Produsen dapat bebas keluar dan masuk pasar karena tidak ada hambatan yang berarti (tidak ada
barriers to entry).

Banyak inovasi yang dapat dilakukan, mulai dari proses produksi atau mengembangkan cara baru untuk
menarik konsumen.

Kekurangan Pasar Monopolistik

Banyaknya produsen dalam pasar membuat persaingan yang ketat. Dalam pasar monopolistik, beberapa
perusahaan besar akan memiliki pangsa pasar yang dominan (bisa mencapai 30-40%), kemudian sisanya
dipegang oleh banyak perusahaan-perusahaan kecil. Contoh: Pangsa pasar air mineral kemasan di
Indonesia didominasi oleh Aqua (hampir 90% pada tahun 2008), kemudian 10% sisanya dipegang oleh
perusahaan lainnya.

Karena produsen harus selalu mengembangkan inovasi agar dapat bersaing, akan muncul biaya inovasi
yang akhirnya akan dibebankan kepada konsumen melalui harga produk.
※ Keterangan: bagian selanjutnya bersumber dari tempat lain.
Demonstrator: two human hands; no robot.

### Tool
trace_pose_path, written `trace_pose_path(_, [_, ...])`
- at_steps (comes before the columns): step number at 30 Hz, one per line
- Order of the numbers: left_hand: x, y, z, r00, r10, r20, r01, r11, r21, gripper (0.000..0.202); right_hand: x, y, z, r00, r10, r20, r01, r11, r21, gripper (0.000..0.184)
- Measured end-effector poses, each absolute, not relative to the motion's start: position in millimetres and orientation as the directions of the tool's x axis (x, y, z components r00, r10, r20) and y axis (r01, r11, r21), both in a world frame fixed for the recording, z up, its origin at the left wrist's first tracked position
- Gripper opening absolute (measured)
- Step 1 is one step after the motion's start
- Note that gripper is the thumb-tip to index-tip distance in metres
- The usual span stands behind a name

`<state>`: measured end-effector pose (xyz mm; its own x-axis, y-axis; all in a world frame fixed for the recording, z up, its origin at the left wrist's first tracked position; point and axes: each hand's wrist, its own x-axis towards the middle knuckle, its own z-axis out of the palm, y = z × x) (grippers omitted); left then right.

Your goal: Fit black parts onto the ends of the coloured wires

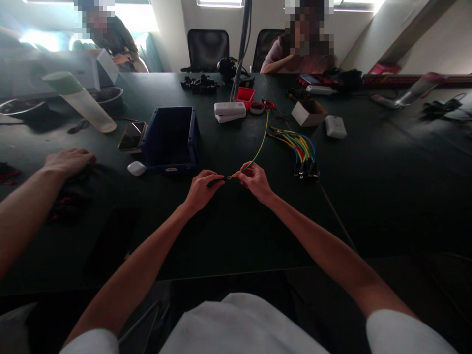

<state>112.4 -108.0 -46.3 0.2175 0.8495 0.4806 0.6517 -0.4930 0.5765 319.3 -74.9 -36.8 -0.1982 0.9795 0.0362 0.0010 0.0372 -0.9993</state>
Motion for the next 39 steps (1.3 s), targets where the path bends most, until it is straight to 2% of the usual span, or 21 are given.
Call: trace_pose_path(39, [114.5, -109.2, -45.9, 0.222, 0.849, 0.479, 0.646, -0.496, 0.581, 0.018, 315.7, -75.9, -43.7, -0.212, 0.976, 0.043, 0.016, 0.048, -0.999, 0.032])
Besarnya biaya persaingan yang harus dikeluarkan seperti iklan dan insentif. Terkadang beberapa iklan
justru tidak tepat sasaran sehingga menghabiskan biaya yang cukup besar. Biaya insentif seperti bonus
produk lain juga akan menimbulkan biaya tambahan.

Contoh Pasar Monopolistik

Pasar monopolistik banyak kita temui pada kehidupan sehari-hari, seperti sampo, sabun, TV, sepatu, air
mineral, dan lain-lain. Pada pasar air mineral, ada banyak produsen yang memproduksi air mineral
seperti Aqua, VIT, Le Minerale, Prima, atau Nestle. Masing-masing produsen memiliki ciri khas tersendiri
seperti kemasan, kualitas, atau ukuran yang membedakan produknya dengan produk saingan. Contoh
lain untuk sepatu olahraga, Reebok, Adidas, Fila, dan Nike sama-sama memproduksi sepatu olahraga,
namun masing-masing merek memiliki desain, keunikan, serta keunggulan yang berbeda-beda.
Konsumen pada akhirnya akan memilih produk sesuai dengan preferensinya.